→ What needs to be done: The material below holds a span beginning at the line with "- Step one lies" and ending at the line with "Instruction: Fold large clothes". Quote that span exactly, both ends included, and only that span.

→ Data for this task:
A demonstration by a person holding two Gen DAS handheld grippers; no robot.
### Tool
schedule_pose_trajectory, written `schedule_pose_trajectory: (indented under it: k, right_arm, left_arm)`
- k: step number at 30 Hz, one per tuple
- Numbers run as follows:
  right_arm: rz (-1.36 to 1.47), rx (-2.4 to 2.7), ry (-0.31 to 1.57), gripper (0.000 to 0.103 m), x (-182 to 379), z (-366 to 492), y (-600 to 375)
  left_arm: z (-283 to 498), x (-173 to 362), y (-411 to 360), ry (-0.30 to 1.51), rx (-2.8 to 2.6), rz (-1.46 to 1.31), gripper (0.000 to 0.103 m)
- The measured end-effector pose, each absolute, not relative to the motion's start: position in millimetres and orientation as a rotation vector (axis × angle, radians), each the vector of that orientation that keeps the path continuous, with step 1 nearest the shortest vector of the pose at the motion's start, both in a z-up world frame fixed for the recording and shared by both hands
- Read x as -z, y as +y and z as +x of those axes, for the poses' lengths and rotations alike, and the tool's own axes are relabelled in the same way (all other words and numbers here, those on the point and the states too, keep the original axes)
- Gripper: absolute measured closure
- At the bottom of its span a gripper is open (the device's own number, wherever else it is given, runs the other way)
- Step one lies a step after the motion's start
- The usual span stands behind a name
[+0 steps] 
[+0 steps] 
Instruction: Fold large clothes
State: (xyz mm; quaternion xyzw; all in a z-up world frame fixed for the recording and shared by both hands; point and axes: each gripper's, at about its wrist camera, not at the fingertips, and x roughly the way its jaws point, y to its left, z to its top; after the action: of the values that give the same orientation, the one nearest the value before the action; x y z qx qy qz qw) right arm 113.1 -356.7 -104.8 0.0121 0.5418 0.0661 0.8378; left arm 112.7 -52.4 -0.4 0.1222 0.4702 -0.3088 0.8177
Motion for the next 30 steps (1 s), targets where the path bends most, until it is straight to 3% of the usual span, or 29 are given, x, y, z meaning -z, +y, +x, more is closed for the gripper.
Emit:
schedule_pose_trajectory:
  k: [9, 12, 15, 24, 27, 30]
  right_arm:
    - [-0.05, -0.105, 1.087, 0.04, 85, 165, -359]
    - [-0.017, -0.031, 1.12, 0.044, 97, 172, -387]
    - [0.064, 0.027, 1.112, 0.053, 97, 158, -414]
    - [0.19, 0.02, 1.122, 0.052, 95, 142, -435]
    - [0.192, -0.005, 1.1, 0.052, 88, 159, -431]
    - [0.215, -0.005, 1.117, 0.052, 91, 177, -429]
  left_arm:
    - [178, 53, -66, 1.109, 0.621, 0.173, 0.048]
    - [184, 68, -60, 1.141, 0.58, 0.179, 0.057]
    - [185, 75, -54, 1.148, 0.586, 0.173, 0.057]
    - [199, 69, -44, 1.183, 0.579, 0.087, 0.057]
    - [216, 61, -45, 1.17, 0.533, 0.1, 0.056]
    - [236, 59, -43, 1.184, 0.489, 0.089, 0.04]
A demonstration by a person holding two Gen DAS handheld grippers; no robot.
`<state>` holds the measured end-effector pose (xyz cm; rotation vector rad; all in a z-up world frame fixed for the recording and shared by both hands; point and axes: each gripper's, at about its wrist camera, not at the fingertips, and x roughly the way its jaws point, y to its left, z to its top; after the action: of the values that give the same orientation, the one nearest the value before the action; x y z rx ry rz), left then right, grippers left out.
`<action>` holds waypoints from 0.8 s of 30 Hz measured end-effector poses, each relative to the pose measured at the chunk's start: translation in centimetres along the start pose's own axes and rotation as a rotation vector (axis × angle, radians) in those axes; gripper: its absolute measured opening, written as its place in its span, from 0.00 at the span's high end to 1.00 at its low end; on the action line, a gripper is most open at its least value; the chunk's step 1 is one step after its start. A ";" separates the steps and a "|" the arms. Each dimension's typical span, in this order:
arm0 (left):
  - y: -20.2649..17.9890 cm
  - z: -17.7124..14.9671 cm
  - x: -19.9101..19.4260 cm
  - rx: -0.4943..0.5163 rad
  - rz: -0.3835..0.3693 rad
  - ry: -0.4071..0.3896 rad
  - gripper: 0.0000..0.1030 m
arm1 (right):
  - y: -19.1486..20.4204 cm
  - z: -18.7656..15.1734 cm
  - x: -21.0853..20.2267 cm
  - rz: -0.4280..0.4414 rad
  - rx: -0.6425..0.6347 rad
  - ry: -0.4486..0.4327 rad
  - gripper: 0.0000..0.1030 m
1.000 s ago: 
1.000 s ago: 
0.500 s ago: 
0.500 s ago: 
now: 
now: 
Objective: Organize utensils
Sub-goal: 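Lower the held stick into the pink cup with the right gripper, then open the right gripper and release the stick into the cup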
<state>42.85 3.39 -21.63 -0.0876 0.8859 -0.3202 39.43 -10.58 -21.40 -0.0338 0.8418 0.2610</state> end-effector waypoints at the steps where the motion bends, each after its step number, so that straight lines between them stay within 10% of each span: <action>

→ Exercise result:
- Step one lies a step after the motion's start
- The usual span stands behind a name
[+0 steps] 
[+0 steps] 
Instruction: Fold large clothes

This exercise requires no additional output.